There are a number of ways to test an individuals BAC. The most common method used by law enforcement officers is the breath testing device, which measures the alcohol level in the breath from the lungs. BAC can also be determined by drawing blood and measuring the amount of alcohol in the blood itself.
Blood alcohol concentration is directly correlated with the degree of impairment an individual displays when driving after drinking. Although an individual may not exhibit gross signs of inebriation, he/she is nevertheless impaired, even at a BAC level lower than that allowed by most state laws.
Only 17 states and the District of Columbia have set the legal BAC limit at .08. However, studies show that the relative risk of being killed in a single vehicle crash for drivers with a BAC level between .05 and .09 is 11 times that of drivers with .00 BAC level. At the .08 level, all drivers, even experienced ones, show impairment in driving ability. As BAC increases, the degree of impairment also rises dramatically.
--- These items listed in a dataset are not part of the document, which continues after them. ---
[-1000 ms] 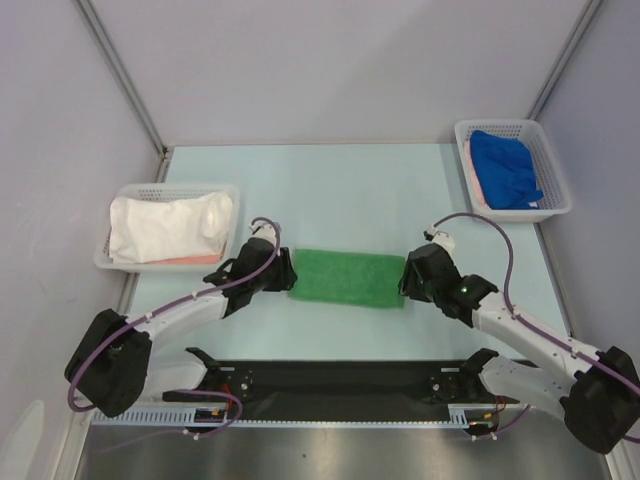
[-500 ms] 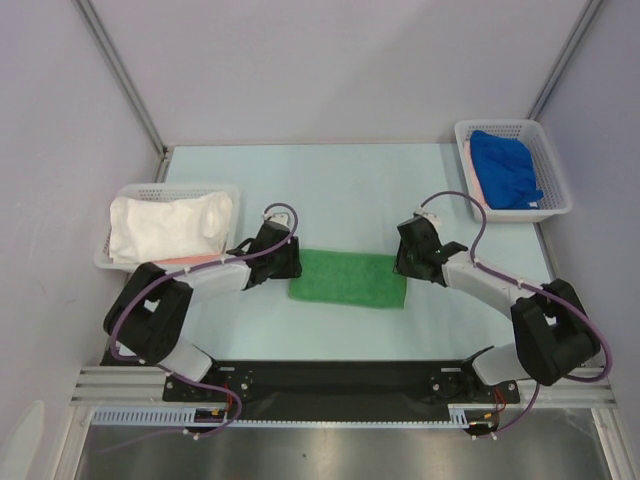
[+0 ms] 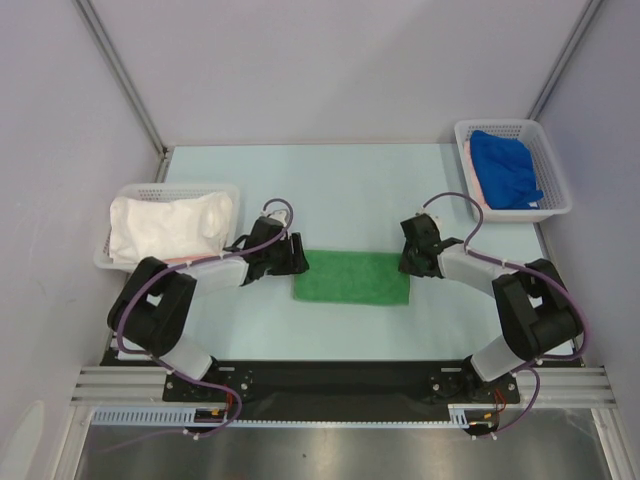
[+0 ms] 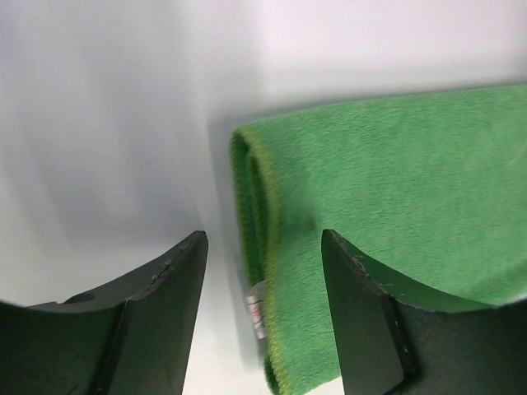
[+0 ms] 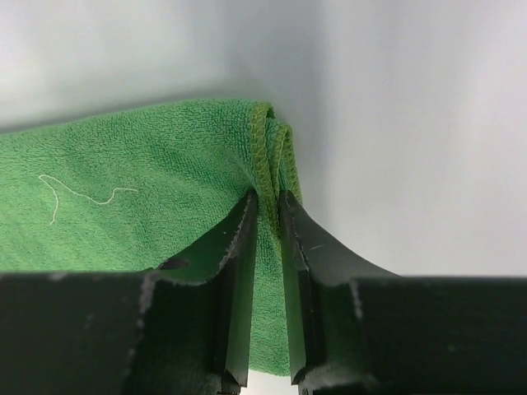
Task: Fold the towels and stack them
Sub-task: Fold the towel, then neatly place the folded towel into the bin
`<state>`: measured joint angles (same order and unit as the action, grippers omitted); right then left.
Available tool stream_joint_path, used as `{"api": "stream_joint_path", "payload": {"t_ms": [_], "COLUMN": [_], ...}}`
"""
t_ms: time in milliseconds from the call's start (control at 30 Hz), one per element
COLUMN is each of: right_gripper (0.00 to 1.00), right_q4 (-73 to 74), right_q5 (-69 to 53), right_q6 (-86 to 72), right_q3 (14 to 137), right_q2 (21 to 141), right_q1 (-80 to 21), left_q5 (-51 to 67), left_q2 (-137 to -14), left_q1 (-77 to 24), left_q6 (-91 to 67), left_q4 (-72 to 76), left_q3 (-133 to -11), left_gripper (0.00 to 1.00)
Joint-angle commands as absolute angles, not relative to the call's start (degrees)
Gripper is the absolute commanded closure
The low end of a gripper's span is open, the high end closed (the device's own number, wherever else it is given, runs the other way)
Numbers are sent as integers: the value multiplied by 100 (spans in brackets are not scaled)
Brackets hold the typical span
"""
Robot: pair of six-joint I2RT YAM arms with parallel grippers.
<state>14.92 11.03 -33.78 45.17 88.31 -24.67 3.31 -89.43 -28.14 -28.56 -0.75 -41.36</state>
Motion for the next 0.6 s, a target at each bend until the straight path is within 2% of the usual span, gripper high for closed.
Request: {"api": "stream_joint_path", "payload": {"t_ms": [0, 133, 333, 567], "right_gripper": [78, 79, 78, 77], "right_q4": [1327, 1310, 1292, 1169], "right_q5": [1204, 1169, 1134, 1037], "right_q6": [-3243, -3217, -3199, -3191], "right_q3": [4693, 4694, 4649, 4570], "right_q2": [8938, 8939, 8816, 8798], "right_q1": [-2399, -2355, -2347, -2329], "left_q5": [1114, 1266, 818, 738], "left_q2": [-9219, -9360, -9290, -9685], "left_q1": [-2716, -2725, -2733, -3014], "left_q6": [-2988, -3040, -3094, -3225], "left_q4": [298, 299, 44, 70], "left_q3": [-4043, -4026, -3788, -3893], "left_gripper": [36, 36, 38, 48]}}
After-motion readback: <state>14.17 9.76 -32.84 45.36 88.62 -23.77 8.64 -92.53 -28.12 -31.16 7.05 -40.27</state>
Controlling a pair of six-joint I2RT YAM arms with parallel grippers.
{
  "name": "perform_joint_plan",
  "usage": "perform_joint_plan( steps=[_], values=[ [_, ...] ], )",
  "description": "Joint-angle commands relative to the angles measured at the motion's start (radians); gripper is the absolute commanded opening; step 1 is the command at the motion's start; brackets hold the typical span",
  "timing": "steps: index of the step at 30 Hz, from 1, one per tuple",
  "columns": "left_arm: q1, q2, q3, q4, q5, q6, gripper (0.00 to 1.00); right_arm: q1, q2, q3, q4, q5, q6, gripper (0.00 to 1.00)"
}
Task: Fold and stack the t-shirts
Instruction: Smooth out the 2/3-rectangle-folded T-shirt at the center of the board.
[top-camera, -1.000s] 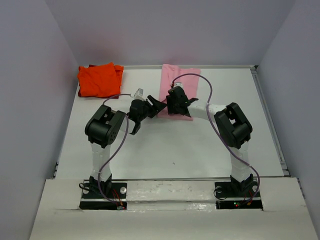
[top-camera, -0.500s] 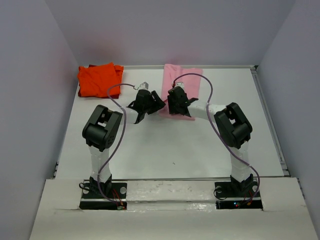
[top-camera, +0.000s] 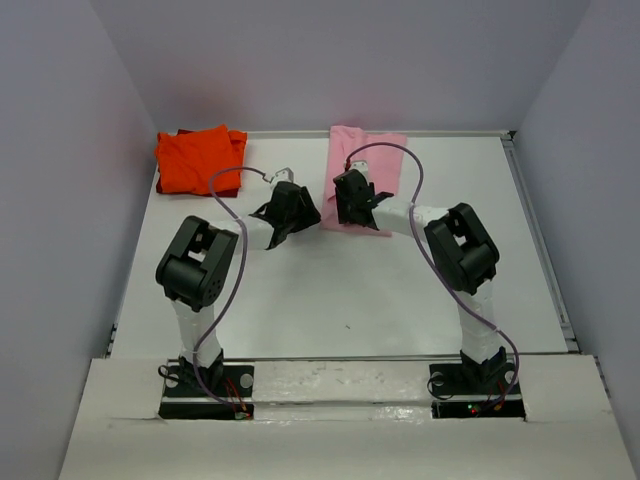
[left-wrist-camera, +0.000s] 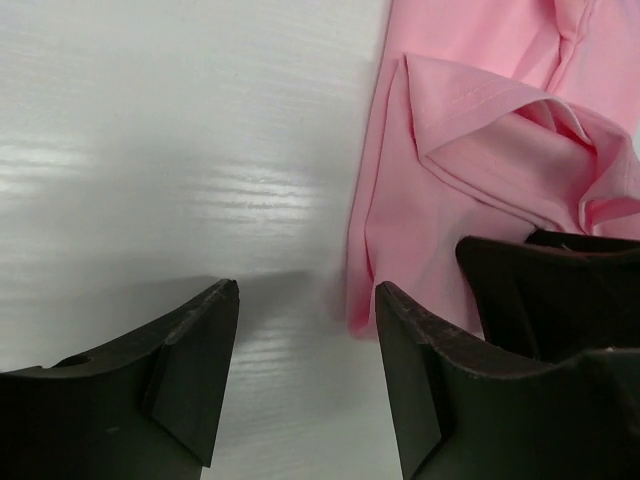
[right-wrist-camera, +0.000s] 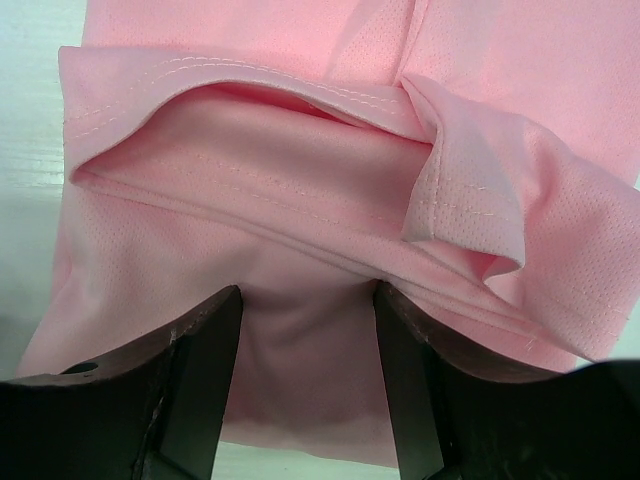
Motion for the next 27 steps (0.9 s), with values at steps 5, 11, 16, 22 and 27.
perform_joint_plan(
  steps=[5,11,16,22,27],
  values=[
    [-0.005,-0.207,0.025,0.032,-0.043,-0.004,0.66,-0.006,-0.015,0.006,-0.007,0.004,0.017,0.61],
    [0.006,-0.146,0.030,0.181,0.101,-0.085,0.66,-0.006,-0.029,-0.010,-0.009,-0.006,0.020,0.61],
    [0.013,-0.040,-0.023,0.368,0.192,-0.209,0.66,-0.006,-0.037,-0.026,-0.009,0.004,0.023,0.61],
    [0.033,0.095,-0.140,0.686,0.322,-0.396,0.66,-0.006,-0.037,-0.045,-0.009,0.007,0.020,0.61],
    [0.036,0.159,-0.165,0.838,0.367,-0.459,0.65,-0.006,-0.034,-0.059,-0.009,0.001,0.014,0.61]
  ],
)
There is no formula to determine BAC solely from the amount of alcoholic beverages consumed. BAC levels vary from person to person, and can vary within an individual on a case-by-case basis.
An individuals BAC depends upon that persons gender, weight, metabolism, time period over which the alcohol was consumed and the amount of food in the stomach prior to drinking. Although a persons BAC can be estimated, the level cannot be determined solely by the number of drinks consumed, and cannot be precisely calculated by a persons height and weight.